EXERCISE DESCRIPTION:
What is needed is an exact retyping of the records below, from the first line through the line that contains "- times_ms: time".

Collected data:
====================

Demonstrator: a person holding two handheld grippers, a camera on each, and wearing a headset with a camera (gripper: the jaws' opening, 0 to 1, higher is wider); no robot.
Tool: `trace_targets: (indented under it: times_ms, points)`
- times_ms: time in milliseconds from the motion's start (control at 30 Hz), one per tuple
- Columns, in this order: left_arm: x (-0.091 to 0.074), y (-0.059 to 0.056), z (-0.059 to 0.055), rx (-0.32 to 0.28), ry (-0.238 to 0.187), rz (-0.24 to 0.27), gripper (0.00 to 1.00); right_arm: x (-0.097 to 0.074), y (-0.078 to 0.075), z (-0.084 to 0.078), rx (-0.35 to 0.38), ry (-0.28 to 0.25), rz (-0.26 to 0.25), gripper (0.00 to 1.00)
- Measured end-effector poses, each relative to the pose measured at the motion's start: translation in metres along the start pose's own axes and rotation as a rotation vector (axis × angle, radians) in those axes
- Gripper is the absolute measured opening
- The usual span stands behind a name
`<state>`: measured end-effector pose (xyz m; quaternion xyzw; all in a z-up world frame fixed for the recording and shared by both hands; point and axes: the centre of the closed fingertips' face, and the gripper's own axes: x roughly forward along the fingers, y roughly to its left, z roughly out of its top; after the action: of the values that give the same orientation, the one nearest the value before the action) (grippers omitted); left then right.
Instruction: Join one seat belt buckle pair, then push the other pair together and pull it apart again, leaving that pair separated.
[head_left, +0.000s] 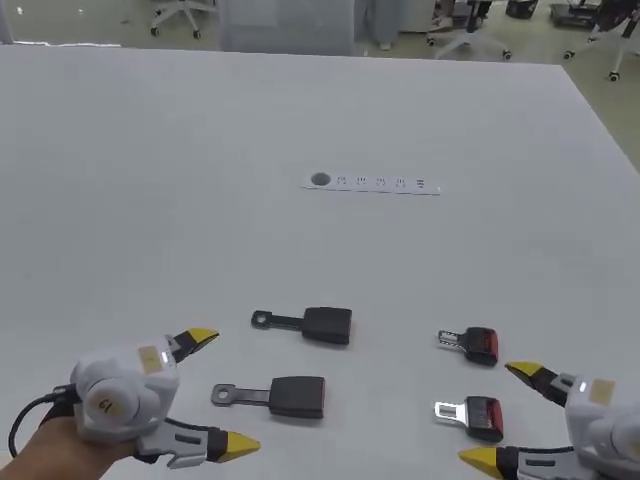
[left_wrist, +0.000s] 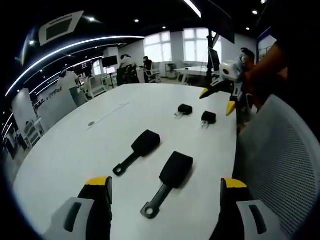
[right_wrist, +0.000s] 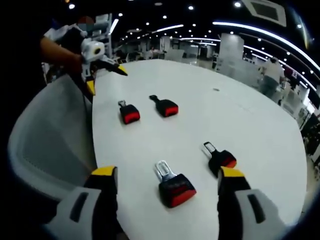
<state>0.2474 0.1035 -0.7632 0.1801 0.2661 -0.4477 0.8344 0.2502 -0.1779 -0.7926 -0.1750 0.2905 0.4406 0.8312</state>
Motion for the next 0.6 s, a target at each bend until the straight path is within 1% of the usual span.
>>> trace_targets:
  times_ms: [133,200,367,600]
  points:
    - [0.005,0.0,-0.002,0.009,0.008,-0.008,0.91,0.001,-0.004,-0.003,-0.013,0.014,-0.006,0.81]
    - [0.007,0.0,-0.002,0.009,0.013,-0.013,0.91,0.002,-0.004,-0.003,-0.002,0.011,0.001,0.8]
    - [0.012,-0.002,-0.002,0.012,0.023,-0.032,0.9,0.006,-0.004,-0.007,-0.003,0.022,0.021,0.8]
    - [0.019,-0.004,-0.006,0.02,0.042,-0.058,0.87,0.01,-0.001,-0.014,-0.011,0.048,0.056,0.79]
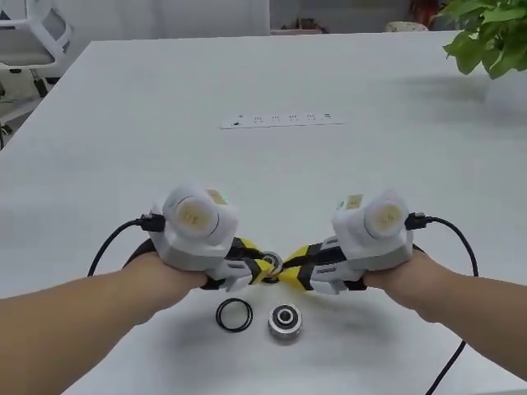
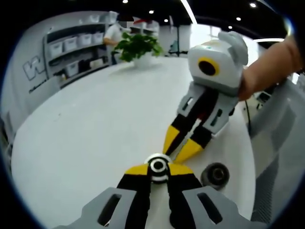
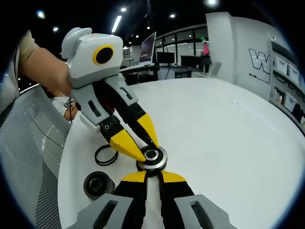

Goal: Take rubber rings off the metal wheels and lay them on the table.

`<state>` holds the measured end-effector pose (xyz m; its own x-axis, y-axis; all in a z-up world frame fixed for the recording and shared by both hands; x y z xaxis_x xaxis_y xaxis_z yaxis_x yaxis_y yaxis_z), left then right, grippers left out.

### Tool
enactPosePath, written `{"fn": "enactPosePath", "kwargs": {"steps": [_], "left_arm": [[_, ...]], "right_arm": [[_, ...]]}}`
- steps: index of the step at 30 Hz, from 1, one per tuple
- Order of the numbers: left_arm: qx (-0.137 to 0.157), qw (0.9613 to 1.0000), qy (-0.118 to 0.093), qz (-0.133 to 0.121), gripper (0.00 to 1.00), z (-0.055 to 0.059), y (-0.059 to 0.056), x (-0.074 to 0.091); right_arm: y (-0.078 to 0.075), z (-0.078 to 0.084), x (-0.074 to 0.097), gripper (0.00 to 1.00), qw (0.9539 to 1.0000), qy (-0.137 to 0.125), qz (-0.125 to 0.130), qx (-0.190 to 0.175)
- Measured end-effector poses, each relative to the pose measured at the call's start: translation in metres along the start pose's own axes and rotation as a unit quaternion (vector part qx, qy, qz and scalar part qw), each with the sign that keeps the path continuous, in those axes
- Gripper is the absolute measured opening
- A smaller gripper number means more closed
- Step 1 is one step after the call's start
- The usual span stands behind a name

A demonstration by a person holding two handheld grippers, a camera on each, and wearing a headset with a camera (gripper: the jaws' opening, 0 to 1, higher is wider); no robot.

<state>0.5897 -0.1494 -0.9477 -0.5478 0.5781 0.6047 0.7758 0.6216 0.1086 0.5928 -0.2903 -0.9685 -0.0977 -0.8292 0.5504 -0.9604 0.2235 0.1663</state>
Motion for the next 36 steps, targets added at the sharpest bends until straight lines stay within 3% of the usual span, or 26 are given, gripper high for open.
{"fn": "enactPosePath", "kwargs": {"steps": [10, 13, 18, 20, 31, 36], "left_arm": [[0.000, 1.0000, -0.001, -0.003, 0.13, 0.000, -0.001, 0.000], [-0.002, 1.0000, 0.001, -0.004, 0.12, 0.000, -0.001, 0.000], [-0.004, 1.0000, 0.001, -0.004, 0.12, 0.000, -0.002, 0.000], [-0.004, 1.0000, 0.001, -0.004, 0.12, 0.000, -0.002, 0.000], [-0.008, 0.9999, 0.002, -0.005, 0.12, -0.001, -0.002, 0.000], [-0.005, 1.0000, 0.002, -0.007, 0.12, -0.001, -0.003, 0.000]], "right_arm": [[-0.002, 0.001, 0.002, 0.00, 0.9984, -0.015, 0.006, -0.054], [-0.003, 0.002, 0.004, 0.00, 0.9953, -0.031, 0.005, -0.092], [-0.003, 0.003, 0.006, 0.00, 0.9920, -0.041, 0.004, -0.119], [-0.003, 0.003, 0.006, 0.00, 0.9885, -0.050, 0.003, -0.142], [-0.001, 0.002, 0.009, 0.00, 0.9863, -0.055, 0.003, -0.155], [-0.001, 0.001, 0.011, 0.00, 0.9825, -0.065, 0.007, -0.174]]}}
Point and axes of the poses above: the centre of the closed fingertips' face, and the gripper's own axes: x roughly backward along the fingers, y roughly to its left, z roughly out of its underside, the point moved 9 cm from there along x, roughly backward along the fingers, and after that the axes turned 10 degrees about -z, right-handed, at the moved point
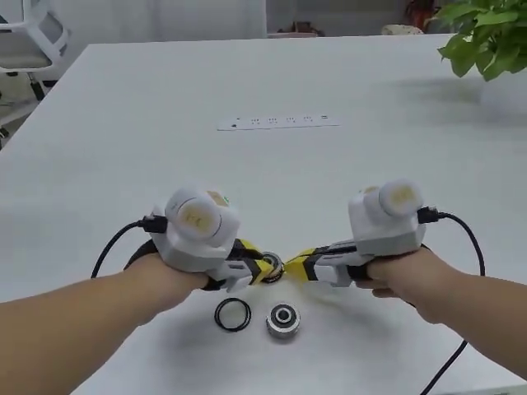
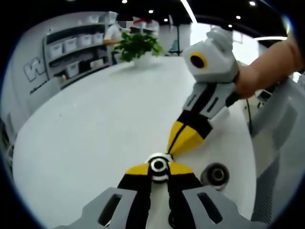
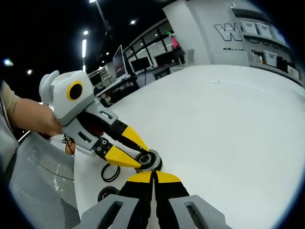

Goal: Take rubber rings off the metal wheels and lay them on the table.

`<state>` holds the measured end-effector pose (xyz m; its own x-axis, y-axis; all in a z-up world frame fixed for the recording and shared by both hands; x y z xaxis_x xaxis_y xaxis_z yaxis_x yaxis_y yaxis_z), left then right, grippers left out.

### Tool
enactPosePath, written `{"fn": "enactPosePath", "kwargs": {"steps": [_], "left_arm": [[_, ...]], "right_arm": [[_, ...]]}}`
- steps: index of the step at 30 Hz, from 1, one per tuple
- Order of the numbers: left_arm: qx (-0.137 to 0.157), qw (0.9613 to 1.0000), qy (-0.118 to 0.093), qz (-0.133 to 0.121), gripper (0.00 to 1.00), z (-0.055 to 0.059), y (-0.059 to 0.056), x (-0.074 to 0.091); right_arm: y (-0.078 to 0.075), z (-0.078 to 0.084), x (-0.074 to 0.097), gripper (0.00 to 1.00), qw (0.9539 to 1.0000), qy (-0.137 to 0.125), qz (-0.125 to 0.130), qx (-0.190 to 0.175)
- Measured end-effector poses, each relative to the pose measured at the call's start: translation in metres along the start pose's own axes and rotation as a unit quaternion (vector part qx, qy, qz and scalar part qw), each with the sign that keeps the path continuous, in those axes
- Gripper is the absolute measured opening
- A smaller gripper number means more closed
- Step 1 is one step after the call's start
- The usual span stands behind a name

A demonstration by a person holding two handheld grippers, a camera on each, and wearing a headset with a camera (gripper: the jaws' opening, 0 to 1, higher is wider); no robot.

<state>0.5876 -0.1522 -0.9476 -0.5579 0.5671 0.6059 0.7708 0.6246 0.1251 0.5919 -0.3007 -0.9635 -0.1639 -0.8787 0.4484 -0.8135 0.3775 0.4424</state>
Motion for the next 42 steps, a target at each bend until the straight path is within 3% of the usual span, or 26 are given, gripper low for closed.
{"fn": "enactPosePath", "kwargs": {"steps": [9, 22, 26, 28, 29, 31, 33, 42], "left_arm": [[0.017, 0.9998, 0.007, 0.002, 0.11, 0.000, -0.004, 0.001], [0.009, 0.9999, 0.008, -0.004, 0.11, -0.001, -0.004, 0.001], [0.007, 0.9999, 0.008, -0.003, 0.11, -0.001, -0.004, 0.000], [0.007, 0.9999, 0.007, -0.004, 0.11, -0.001, -0.004, 0.000], [0.008, 0.9999, 0.006, -0.004, 0.11, -0.001, -0.004, 0.000], [0.009, 0.9999, 0.005, -0.004, 0.11, -0.001, -0.004, 0.000], [0.011, 0.9999, 0.003, -0.005, 0.11, -0.001, -0.004, 0.000], [0.000, 1.0000, -0.002, 0.001, 0.14, -0.001, -0.005, 0.002]], "right_arm": [[-0.005, -0.003, 0.000, 0.00, 0.9973, -0.044, 0.009, -0.059], [0.006, -0.008, -0.004, 0.00, 0.9987, -0.040, -0.007, -0.030], [0.009, -0.009, -0.006, 0.00, 0.9983, -0.044, -0.020, -0.032], [0.022, -0.016, -0.009, 0.00, 0.9935, -0.071, -0.071, -0.054], [0.021, -0.020, -0.010, 0.00, 0.9946, -0.075, -0.060, -0.039], [0.021, -0.021, -0.010, 0.00, 0.9974, -0.054, -0.046, -0.012], [0.018, -0.019, -0.011, 0.00, 0.9971, -0.054, -0.046, -0.028], [0.007, -0.010, 0.000, 0.00, 0.9975, -0.055, -0.023, -0.037]]}}
Point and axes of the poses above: the centre of the closed fingertips' face, and the gripper's own axes: x roughly backward along the fingers, y roughly to its left, z roughly out of its underside, the point moved 9 cm from there along x, roughly backward along the fingers, and after that the axes turned 10 degrees about -z, right-handed, at the moved point
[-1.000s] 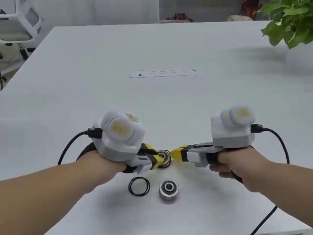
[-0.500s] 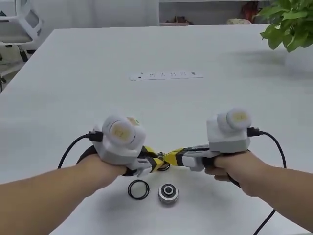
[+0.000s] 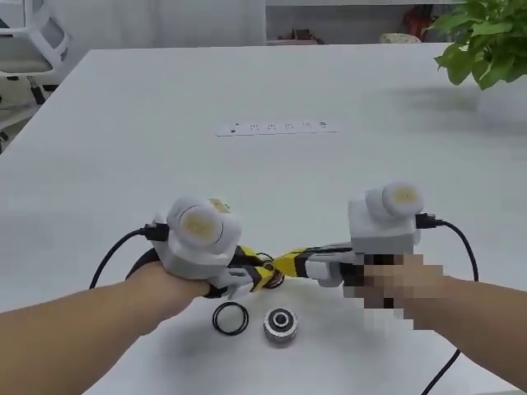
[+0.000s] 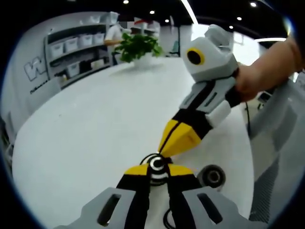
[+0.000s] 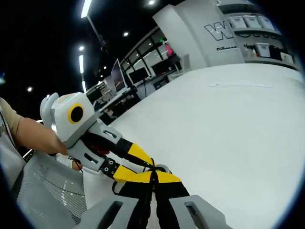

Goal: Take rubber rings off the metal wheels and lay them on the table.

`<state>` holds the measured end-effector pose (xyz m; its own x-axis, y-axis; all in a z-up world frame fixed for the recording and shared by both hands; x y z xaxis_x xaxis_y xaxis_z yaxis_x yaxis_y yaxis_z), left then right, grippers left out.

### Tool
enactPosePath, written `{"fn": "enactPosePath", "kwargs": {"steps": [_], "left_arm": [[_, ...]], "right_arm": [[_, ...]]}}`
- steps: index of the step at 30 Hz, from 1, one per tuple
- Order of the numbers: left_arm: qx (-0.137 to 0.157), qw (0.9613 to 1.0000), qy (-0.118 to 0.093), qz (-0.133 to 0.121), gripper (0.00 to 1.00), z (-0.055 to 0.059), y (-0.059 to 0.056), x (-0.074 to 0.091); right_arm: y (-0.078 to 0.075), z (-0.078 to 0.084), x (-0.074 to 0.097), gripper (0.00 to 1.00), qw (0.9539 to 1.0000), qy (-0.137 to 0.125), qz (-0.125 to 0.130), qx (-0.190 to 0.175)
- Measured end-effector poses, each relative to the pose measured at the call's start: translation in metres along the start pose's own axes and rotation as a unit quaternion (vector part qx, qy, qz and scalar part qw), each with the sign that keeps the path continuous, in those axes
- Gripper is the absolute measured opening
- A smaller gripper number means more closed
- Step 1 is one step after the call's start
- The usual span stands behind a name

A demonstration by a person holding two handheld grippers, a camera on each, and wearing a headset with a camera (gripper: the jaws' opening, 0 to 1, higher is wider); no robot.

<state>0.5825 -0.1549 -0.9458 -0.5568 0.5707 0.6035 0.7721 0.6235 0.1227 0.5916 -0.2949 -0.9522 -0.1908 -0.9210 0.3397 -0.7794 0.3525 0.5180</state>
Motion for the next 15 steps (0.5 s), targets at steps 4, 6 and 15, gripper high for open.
{"fn": "enactPosePath", "kwargs": {"steps": [4, 6, 15], "left_arm": [[-0.011, 0.9999, -0.010, 0.007, 0.15, -0.003, -0.001, 0.009], [-0.009, 0.9997, -0.021, 0.011, 0.17, -0.005, 0.001, 0.014], [0.009, 0.9986, -0.052, 0.012, 0.23, -0.006, 0.014, 0.045]], "right_arm": [[0.004, -0.002, -0.001, 0.00, 1.0000, -0.005, -0.005, 0.000], [0.004, -0.003, -0.001, 0.00, 0.9999, -0.008, -0.009, 0.000], [0.015, -0.009, -0.005, 0.00, 0.9995, -0.017, -0.026, -0.003]]}}
Point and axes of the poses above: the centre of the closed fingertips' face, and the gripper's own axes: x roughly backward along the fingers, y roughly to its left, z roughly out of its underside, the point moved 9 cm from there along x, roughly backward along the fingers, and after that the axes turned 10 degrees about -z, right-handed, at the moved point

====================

RESULT BELOW:
Demonstrator: a person holding two handheld grippers, a camera on each, and wearing a headset with a camera (gripper: the jaws' opening, 0 to 1, higher is wider); no robot.
Tool: `trace_targets: (indented under it: times_ms, points)`
- times_ms: time in milliseconds from the motion's start (control at 30 Hz), one per tuple

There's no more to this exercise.